Doing discrete predictions in Data Science

Image Courtesy – pxhere.com
Algorithms – Using python language
Much of the professional work we do (create software for businesses) involve attributes / properties which gets a value from a universe of possible values. Say country it has a finite value, payment options that can be offered, subscription options offered by a website, status of an exam or test, number of road accidents in a locality, number of siblings an individual have etc. These are known as Categorical Variables.
In last dispatch we tete-a tete ‘ed with regression algorithm. Regression algorithm are good continuous variables which are abundantly observed in nature and sometimes in professional work we do e.g. earnings of a business. In this dispatch we will look at an algorithm which does the same with discrete variables.
Logistic Regression is about estimating parameters to a simple logistic model. A logistic model is used to model binary classes i.e. binary dependent variables. It can be visualized in the form of a graph as below –

Figure 1 – Visualization of Logistic (Regression) Model
The x-axis represents the independent variable and y-axis represents the dependent variable i.e. probability of occurrence of an interesting dependent variable. It isn’t always necessary to have x-axis have both positive and negative values.
Though logistic regression is about finding the probability of a dependent variable it does not classify as such by the algorithm. Implementation of this algorithm can though be used for classification to interpret the probability values emitted by the algorithm.
The binary classes are interpreted to the left and right of the y-axis in this graph. The shift over from 0.5 indicates the class B and for probability values lesser than 0.5 they represent the class A.
The interesting question that comes across now is what happens when we start applying this to use cases where there are more than 2 classes. From the examples above say for payment options there are could be VISA/Master card, Maestro card, Diners Card, AMEX card. So, if we want to determine which of the given options will customer opt for dependent on the total value of the cart; we still will use Logistic Regression to determine the preferred card but instead of Logistic Regression we will apply Multinomial Logistic Regression.
Multinomial Logistic Regression is an extension of Logistics Regression.
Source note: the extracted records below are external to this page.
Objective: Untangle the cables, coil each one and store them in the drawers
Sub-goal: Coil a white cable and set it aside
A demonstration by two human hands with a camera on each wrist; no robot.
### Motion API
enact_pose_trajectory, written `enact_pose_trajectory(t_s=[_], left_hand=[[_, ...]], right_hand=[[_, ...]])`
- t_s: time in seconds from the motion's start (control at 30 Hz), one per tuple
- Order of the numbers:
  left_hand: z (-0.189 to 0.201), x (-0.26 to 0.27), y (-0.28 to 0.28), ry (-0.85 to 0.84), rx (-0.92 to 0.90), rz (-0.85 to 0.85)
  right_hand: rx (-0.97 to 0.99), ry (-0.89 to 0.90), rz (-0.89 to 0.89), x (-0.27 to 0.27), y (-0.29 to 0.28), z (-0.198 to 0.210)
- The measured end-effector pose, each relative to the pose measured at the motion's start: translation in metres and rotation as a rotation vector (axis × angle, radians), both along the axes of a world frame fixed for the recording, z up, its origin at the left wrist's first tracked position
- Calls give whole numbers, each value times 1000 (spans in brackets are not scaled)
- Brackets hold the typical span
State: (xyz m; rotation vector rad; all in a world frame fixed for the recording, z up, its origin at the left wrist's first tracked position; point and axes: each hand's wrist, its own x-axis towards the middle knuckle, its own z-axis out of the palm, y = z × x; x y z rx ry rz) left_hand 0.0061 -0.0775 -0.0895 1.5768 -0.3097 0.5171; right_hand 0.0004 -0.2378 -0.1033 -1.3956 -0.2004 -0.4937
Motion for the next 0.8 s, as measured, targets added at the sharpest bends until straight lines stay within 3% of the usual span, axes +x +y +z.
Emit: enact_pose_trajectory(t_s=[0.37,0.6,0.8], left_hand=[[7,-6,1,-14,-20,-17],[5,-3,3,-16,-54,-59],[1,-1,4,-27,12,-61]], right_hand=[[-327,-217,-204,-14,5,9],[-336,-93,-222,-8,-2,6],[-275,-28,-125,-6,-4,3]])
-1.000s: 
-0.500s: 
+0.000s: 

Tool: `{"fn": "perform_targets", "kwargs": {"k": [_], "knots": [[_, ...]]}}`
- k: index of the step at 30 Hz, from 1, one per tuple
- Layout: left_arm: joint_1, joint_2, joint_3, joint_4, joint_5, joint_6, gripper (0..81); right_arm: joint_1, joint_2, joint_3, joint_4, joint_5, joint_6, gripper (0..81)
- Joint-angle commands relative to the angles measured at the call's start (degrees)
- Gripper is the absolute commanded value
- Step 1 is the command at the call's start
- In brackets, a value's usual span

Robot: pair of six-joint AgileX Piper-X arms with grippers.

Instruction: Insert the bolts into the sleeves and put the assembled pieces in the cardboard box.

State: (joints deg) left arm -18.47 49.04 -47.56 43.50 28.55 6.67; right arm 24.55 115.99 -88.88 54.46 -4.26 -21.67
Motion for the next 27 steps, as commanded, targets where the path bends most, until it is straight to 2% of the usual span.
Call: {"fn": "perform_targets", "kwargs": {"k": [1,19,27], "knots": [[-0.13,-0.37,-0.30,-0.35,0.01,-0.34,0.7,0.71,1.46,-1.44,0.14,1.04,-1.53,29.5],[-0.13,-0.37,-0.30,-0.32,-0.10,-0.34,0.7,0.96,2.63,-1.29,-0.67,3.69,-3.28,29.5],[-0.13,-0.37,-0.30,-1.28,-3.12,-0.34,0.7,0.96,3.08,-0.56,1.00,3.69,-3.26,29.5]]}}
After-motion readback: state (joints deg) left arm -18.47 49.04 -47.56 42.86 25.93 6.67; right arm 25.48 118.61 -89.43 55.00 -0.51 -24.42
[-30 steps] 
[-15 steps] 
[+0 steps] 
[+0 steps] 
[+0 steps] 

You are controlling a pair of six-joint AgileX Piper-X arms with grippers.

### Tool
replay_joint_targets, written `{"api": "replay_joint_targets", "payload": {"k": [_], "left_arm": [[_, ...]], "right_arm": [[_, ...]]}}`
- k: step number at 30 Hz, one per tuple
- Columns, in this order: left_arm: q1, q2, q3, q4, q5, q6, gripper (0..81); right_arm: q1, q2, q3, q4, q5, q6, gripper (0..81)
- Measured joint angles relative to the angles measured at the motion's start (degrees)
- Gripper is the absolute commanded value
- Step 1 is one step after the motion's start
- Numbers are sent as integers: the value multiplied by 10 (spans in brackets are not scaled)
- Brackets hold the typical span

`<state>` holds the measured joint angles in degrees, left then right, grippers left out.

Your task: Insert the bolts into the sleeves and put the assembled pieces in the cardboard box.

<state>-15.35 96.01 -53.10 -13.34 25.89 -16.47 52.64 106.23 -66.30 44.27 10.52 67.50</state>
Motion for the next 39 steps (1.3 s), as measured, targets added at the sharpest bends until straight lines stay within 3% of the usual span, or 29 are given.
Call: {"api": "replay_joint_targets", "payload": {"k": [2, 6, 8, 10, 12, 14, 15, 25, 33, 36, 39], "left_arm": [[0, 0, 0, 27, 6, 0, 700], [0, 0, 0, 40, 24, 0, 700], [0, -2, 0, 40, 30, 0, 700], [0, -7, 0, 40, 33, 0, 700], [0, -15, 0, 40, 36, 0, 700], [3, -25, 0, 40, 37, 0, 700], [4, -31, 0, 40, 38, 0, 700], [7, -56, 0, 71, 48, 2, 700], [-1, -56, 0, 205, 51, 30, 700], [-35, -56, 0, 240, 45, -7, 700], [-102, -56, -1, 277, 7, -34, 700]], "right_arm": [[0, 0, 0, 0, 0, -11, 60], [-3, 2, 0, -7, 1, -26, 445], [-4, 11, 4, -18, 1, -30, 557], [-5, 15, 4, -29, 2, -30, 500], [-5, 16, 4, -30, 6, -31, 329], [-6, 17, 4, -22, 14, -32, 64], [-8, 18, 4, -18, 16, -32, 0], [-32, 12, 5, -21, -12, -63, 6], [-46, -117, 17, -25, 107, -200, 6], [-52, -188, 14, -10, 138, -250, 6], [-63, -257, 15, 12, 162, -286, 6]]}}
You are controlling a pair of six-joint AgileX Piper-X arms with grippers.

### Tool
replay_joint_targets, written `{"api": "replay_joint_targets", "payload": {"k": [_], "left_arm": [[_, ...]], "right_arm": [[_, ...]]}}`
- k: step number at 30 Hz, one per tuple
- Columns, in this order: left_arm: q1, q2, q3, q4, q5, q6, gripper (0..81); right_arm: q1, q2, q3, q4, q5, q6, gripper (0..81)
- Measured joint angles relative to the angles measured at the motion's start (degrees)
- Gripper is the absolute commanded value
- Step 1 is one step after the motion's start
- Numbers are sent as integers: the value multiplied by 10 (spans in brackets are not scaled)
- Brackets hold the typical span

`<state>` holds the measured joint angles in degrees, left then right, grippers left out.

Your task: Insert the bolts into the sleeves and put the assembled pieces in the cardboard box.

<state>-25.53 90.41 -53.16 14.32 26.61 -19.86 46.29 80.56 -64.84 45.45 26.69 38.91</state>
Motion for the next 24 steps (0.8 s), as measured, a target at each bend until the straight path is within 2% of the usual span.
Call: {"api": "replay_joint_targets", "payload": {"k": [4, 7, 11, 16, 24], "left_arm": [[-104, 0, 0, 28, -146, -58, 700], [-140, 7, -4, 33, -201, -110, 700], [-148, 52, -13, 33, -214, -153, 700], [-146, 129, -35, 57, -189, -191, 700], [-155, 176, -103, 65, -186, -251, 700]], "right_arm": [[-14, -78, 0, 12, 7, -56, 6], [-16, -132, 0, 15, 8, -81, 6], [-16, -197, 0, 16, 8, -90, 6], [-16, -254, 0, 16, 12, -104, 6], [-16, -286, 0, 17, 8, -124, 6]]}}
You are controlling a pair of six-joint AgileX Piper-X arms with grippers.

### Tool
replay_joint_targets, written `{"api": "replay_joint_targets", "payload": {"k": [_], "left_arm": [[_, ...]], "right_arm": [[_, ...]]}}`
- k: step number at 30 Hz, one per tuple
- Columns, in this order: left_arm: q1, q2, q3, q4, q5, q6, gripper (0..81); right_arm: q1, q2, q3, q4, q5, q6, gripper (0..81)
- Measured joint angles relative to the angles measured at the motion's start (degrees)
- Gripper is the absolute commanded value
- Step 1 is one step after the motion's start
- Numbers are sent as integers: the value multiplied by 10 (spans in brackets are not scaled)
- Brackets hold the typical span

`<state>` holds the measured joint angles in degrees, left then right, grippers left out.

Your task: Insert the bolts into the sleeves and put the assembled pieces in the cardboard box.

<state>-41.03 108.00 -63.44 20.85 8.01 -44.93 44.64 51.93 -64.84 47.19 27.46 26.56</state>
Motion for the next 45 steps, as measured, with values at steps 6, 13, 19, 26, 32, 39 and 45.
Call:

The multinomial logistic regression can be realized either as linear model with weighted sum of individual predictions or as independent logistics regression for each class independently with values indicating applicability of class.
Before we progress further let us remove one prickly issue which bothers us when we put this in perspective with Linear Regression. Linear regression is about deriving numerical parameters involved in the equation of line which explains the observed relationship between independent and dependent variables.
Logistic regression though does not seem to describe any such equation between dependent and independent variables. The question – is it not fair to call it something else than a regression algorithm; stands its ground.
To the defence of it should still be called as regression algorithm – The logistic algorithm still determines the relationship between independent and dependent variable. The relationship instead of being visualized geometrically as line is rather visualized as probability by the formula –
l=〖log〗_b (p/(1-p))= β_0+β_1×x_1+β_2×x_2
The regression here is involved to translate this equation to the form below and estimate β_i for the relationship –
p= 1/(1+ b^(-(β_0+β_1×x_1+β_2×x_2 ) ) )
Let us now take a sample problem and apply this math (i.e. the logistic algorithm) to experience its capabilities.
Implementation in Python
Let us pick a scenario where we want to determine whether a management studies aspiring student candidate is more likely to get picked for interview in a prestigious overseas university. The independent variables we have with us for this modelling is – GMAT score, GPA score and Prior work experience of the student candidate.
The peek into the data we have looks like this –

Figure 2 – Sample data of top 6 records
This is just a peek and assume the entire dataset is made available as CSV file available in the disk. Proceed to next step, load relevant python packages for this modelling. We will require –
pandas – for modelling dataset as data frames
sklearn – for the actual logistic regression algorithm implementation
seaborn – for visualization of the accuracy of the modelling activity
Following import statements will be required for us to move forward –

import pandas as pd
from sklearn.model_selection import train_test_split
from sklearn.linear_model import LogisticRegression
from sklearn import metrics
import seaborn as sn

We load the data from the excel file using the following lines

labelledStudentInterview = pd.read_excel(r’C:\dataScience\project\studentInterviewInvitew\labelledDate.xlsx’)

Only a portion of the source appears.